Here’s were it gets a little hairy. Lewis Sanders was an unproven commodity. Kenny Wright has been in the league for a minute, specifically as a nickel back. Based on talent, I believe it is not even close. Lewis Sanders was available in the 2008 FA period. I desperately hoped the Browns could bring him back.

Edge: Lewis Sanders

CB Leigh Bodden vs. CB Daven Holly

Savage and Crennel really like Holly in his current role, possibly to expand said role with the loss of Bodden. The difference is Holly is depth, while Bodden was the #1 CB on the team as of a month ago. This is a no contest when compared to now. However, we are talking Bodden of 2004. When he almost never played. If we give Eric Wright the edge for upside, we absolutely have to give Bodden the Edge.

Edge: Leigh Bodden

K Phil Dawson vs. K Phil Dawson

What can you say? Dawson is the most consistent and steady Cleveland Brown since their reemergence in 1999. The question is, which Phil Dawson do you prefer. I take the battle tested, pull a miracle out of your pooper Phil Dawson.
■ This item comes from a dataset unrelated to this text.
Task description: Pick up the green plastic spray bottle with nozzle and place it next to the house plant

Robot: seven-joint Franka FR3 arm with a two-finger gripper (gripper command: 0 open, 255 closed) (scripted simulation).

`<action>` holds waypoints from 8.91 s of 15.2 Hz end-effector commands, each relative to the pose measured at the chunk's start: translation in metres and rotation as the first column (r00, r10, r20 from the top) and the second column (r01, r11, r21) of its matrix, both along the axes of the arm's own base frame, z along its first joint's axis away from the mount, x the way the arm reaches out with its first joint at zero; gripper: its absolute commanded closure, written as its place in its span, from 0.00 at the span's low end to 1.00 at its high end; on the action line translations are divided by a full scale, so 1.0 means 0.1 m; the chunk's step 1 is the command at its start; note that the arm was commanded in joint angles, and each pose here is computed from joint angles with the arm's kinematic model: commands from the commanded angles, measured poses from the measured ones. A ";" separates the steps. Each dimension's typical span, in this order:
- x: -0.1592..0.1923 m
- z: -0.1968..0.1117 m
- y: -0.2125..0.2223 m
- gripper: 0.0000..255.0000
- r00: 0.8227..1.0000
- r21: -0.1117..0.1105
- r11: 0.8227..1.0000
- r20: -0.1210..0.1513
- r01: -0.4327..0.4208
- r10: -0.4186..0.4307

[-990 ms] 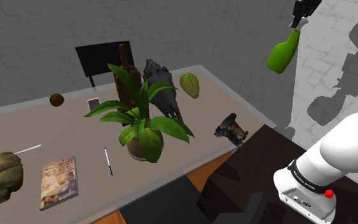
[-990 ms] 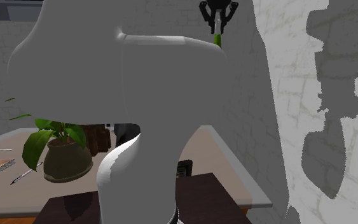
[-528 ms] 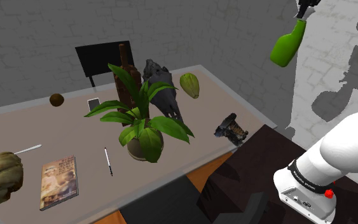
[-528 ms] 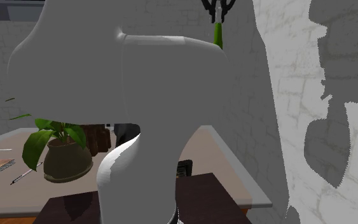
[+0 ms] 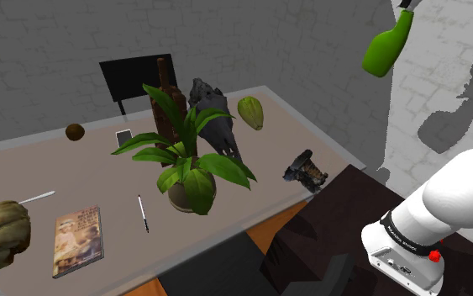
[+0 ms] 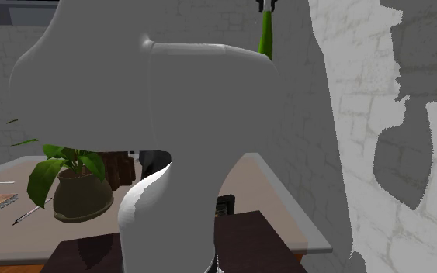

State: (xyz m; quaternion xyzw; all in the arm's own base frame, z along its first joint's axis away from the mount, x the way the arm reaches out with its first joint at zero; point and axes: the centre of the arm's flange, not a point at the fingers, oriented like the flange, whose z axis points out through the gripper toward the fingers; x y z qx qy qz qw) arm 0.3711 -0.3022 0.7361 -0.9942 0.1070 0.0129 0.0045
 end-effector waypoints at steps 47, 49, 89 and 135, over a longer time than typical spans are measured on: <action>1.23 -0.47 3.31 1.00 1.000 0.000 1.000 0.000 0.000 0.000; 1.23 -0.58 3.31 1.00 1.000 0.000 1.000 0.000 0.000 0.000; 1.23 -2.69 3.31 1.00 1.000 0.000 1.000 0.000 0.000 0.000; 1.23 -4.89 3.31 1.00 1.000 0.000 1.000 0.000 0.000 0.000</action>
Remember the Ravens game that was sent to overtime care of the crossbar support in 2007? Enough said.

Edge: Phil Dawson (2008)

P Derrick Frost vs. P Dave Zastadil

This one is as no brainer as starting RB or starting WR earlier discussed. On one hand, in 2004 you have a mistake prone numb nuts in Derrick Frost. On the other you have the former Pro Bowl Punter in Dave Zastadil. I don’t know that Zastadil has ever had an 11 yard punt, I know that Derrick Frost has.

Edge: Dave Zastadil

End Result, or Final Score?

2004 Cleveland Browns - 7

2008 Cleveland Browns - 31

Final Thoughts? Anyone who believes that Phil Savage has not vastly improved this team since taking the job should seriously reconsider that line of thinking. Even if you don’t agree with all of the previous assessments, chances are no one can close the gap that is the margin of victory for the 2008 team. It really is not even close. As I type this, Phil Savage is entertaining a contract extension. We, as fans, should be so lucky. In a four-year period, Phil Savage may have done the best job in that amount of time in NFL history. I have no analysis to back that up but I cannot imagine any other GM who has molded a team to what I believe is a 442% improvement on the 2004 team.